Michel Simon, l'acteur-monstre plutôt que le "monstre sacré"...

"Boudu...", "L'Atalante", "Panique", "Le vieil homme et l'enfant"... La palette de Michel Simon, parti il y a tout juste 50 ans, le 30 mai 1975, est aussi hallucinante qu'hallucinée.
Dans le chef d'œuvre méconnu de Jean Renoir, Boudu sauvé des eaux (1932), Michel Simon allie rage et truculence en clochard aussi repoussant qu' irrésistible. Boudu boit, éructe, crache sur des beaux livres et cocufie allègrement le libraire qui l'a sauvé du suicide. Rarement on a autant donné dans l'irrécupérable face à l'hypocrisie bourgeoise. Le rôle est d'autant plus spectaculaire que l'acteur venait tout juste d'incarner, toujours devant la caméra de Renoir, l'anti-Boudu par excellence à travers l'employé timoré de La Chienne manipulé par une prostituée dont il tombe amoureux. Il interprète aussi dans la même période le matelot à la fois bourru, asocial et tendre de L'Atalante, le joyau poétique de Jean Vigo. Peut-être le rôle qui lui ressemble le plus.

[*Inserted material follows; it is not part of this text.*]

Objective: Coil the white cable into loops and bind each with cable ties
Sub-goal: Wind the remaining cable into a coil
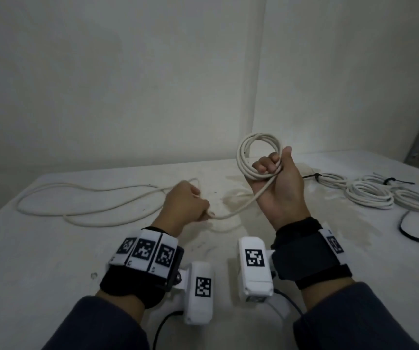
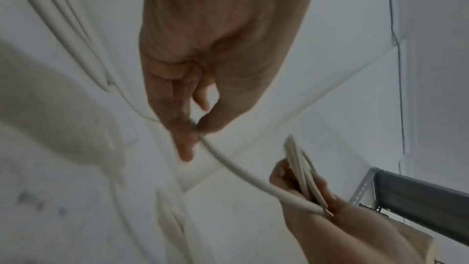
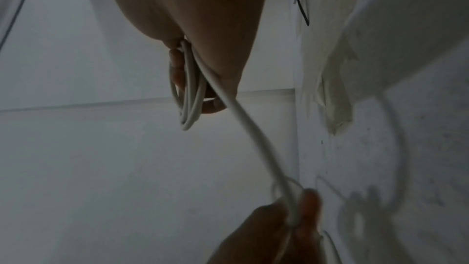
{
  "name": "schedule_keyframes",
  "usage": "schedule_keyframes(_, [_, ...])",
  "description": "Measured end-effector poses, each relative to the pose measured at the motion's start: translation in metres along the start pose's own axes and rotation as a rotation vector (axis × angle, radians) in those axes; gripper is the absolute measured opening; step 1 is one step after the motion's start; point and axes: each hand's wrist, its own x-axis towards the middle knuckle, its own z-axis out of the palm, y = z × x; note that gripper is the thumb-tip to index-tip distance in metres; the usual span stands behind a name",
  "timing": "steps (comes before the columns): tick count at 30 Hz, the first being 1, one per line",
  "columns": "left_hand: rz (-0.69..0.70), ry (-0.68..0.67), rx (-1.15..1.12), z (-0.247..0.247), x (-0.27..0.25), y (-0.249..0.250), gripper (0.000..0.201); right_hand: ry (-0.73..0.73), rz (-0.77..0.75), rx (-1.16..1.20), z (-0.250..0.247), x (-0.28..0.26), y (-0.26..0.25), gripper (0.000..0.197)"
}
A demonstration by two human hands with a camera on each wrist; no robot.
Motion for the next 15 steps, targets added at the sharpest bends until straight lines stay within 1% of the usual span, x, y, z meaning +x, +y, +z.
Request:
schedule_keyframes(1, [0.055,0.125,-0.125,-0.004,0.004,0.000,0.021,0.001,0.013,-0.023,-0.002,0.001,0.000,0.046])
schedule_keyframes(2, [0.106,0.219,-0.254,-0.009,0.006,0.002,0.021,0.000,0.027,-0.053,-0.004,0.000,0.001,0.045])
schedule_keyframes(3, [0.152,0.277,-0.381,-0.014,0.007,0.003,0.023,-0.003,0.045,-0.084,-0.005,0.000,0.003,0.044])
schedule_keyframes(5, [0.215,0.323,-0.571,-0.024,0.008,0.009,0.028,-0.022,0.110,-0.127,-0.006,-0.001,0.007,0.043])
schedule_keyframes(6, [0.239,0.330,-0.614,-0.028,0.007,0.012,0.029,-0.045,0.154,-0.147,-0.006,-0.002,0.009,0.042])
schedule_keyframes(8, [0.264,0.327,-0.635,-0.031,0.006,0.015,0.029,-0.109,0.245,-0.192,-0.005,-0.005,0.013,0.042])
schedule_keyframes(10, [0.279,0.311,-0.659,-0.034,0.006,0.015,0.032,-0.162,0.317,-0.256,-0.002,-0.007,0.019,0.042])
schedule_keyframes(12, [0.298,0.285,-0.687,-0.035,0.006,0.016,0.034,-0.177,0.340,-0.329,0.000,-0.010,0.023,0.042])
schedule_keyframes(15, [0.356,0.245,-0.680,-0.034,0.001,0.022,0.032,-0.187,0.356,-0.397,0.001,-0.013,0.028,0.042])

Palette aussi hallucinante qu'hallucinée. Michel Simon, parti il y a tout juste 50 ans, le 30 mai 1975, laisse le souvenir d'un "acteur-monstre" en espérant que cette expression fasse moins polémique que celle de "monstre sacré" au regard d'une récente actualité artistico-judiciaire. Tout en étrangeté et en douceur inquiétante, ses traits et sa gestuelle paraissent surtout convoquer une folie intérieure qu'il parvient comme acteur à "domestiquer en la ralentissant ou en l'accentuant", comme l'observe l'écrivain et historien du cinéma Noël Herpe interviewé sur TSFJAZZ. "Avec d'autres comédiens, poursuit Noël Herpe, ou bien on part tout de suite dans le délire, ou alors cela reste en sourdine alors que chez Michel Simon, la capacité à décliner sur plusieurs registres cette folie qu'il a en lui est proprement sidérante."
Plus sidérant encore, ce moment où la folie rencontre la lucidité. Dans Panique, dont on connaît surtout le remake (Monsieur Hire,1989) et qui a été réalisé par Julien Duvivier après la Libération, Michel Simon semble jauger du fond de sa bizarrerie ce que l'espèce humaine a de plus vil. Pas étonnant qu'après déjà une glaçante scène d'auto-tamponneuses il soit victime de la vindicte populaire. Pour Noël Herpe, Panique reste avant tout la "métaphore terrible" de la haine antisémite dans les années sombres, même si l'acteur n'a pas vraiment joué au héros durant cette période: "Il ne croit plus en rien, il a passé en revue la comédie humaine "...
Ne lui reste plus alors qu'à parfaire sa légende. Après Drôle de drame et Quai des brumes dans les années trente, Sacha Guitry lui redonne la verve d'antan dans La Poison. Michel Simon trouve également un autre rôle d'anthologie dans un film qui, sur le papier, fait un peu peur, sauf quand c'est lui, Le "vieil homme" face à l'enfant juif caché durant la guerre sous la direction de Claude Berri. Le reste, à savoir sa vie, ses lubies et son comportement personnel, y compris dans une sphère ultra-privée, ont inspiré une toute autre littérature. Elle compte bien peu dans le constat que nul autre acteur, à part peut-être Marlon Brando, ne m'a autant bluffé à l'écran.